=== Data block ===
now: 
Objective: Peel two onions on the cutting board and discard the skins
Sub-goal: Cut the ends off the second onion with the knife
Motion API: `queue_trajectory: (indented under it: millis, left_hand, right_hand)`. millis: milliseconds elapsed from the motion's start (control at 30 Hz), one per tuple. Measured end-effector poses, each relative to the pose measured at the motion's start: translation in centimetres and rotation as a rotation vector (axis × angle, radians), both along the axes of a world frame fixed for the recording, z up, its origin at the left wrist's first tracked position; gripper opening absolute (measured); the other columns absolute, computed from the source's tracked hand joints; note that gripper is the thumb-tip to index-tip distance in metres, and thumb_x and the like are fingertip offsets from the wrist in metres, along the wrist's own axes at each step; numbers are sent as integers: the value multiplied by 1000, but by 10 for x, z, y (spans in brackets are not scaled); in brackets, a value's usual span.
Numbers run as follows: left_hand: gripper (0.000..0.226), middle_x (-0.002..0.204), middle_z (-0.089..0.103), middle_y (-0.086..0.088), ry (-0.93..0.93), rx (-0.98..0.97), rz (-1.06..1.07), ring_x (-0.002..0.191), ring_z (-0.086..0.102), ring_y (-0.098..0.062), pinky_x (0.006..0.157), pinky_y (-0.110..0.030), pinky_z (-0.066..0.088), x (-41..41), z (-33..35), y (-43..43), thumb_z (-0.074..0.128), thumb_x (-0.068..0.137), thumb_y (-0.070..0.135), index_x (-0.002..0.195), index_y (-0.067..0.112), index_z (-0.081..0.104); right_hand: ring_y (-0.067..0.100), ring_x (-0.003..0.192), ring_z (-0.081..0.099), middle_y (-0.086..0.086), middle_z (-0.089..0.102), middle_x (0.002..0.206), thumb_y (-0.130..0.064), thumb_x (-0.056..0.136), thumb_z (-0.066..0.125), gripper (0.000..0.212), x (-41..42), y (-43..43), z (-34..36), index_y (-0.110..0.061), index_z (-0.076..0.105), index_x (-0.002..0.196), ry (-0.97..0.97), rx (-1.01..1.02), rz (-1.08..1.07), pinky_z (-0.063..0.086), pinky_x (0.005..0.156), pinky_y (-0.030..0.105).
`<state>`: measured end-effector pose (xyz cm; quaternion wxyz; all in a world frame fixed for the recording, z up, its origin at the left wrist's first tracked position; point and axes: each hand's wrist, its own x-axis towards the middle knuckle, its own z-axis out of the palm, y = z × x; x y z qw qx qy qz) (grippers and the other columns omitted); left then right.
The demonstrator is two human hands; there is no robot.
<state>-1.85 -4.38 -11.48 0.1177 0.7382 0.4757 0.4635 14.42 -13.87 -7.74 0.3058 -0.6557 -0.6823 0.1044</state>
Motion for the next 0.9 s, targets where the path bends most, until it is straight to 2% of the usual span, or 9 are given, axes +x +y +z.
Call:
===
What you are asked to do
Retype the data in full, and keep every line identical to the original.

Exercise solution
now: 
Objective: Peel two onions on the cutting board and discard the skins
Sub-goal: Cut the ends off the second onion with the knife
Motion API: `queue_trajectory: (indented under it: millis, left_hand, right_hand)`. millis: milliseconds elapsed from the motion's start (control at 30 Hz), one per tuple. Measured end-effector poses, each relative to the pose measured at the motion's start: translation in centimetres and rotation as a rotation vector (axis × angle, radians), both along the axes of a world frame fixed for the recording, z up, its origin at the left wrist's first tracked position; gripper opening absolute (measured); the other columns absolute, computed from the source's tracked hand joints; note that gripper is the thumb-tip to index-tip distance in metres, and thumb_x and the like are fingertip offsets from the wrist in metres, along the wrist's own axes at each step; numbers are sent as integers: the value multiplied by 1000, but by 10 for x, z, y (spans in brackets are not scaled); in brackets, a value's usual span.
Numbers run as follows: left_hand: gripper (0.000..0.226), middle_x (-0.002..0.204), middle_z (-0.089..0.103), middle_y (-0.086..0.088), ry (-0.93..0.93), rx (-0.98..0.97), rz (-1.06..1.07), ring_x (-0.002..0.191), ring_z (-0.086..0.102), ring_y (-0.098..0.062), pinky_x (0.006..0.157), pinky_y (-0.110..0.030), pinky_z (-0.066..0.088), x (-41..41), z (-33..35), y (-43..43), thumb_z (-0.074..0.128), thumb_x (-0.068..0.137), thumb_y (-0.070..0.135), index_x (-0.002..0.195), index_y (-0.067..0.112), index_z (-0.081..0.104); right_hand: ring_y (-0.067..0.100), ring_x (-0.003..0.192), ring_z (-0.081..0.099), middle_y (-0.086..0.086), middle_z (-0.089..0.102), middle_x (0.002..0.206), thumb_y (-0.130..0.064), thumb_x (-0.056..0.136), thumb_z (-0.066..0.125), gripper (0.000..0.212), x (-41..42), y (-43..43), z (-34..36), index_y (-0.110..0.061), index_z (-0.076..0.105), index_x (-0.002..0.196), ry (-0.97..0.97), rx (-1.01..1.02), rz (-1.08..1.07), pinky_z (-0.063..0.086), pinky_x (0.005..0.156), pinky_y (-0.030..0.105).
`<state>`: measured end-effector pose (xyz cm; quaternion wxyz; all in a world frame fixed for the recording, z up, its origin at the left wrist's first tracked position; point and axes: each hand's wrist, its own x-axis towards the middle knuckle, its own z-axis out of the palm, y = z × x; x y z qw qx qy qz) (grippers and the other columns omitted); left then right.
The demonstrator is two human hands; there is no robot.
<state>-1.85 -4.38 -11.48 0.1177 0.7382 0.4757 0.4635 14.42 -13.87 -7.74 0.3058 -0.6557 -0.6823 0.1044</state>
Motion for the next 0.9 s, targets where the path bends most, until it is straight to 2% of the usual span, or 9 are given, axes +x +y +z.
Call:

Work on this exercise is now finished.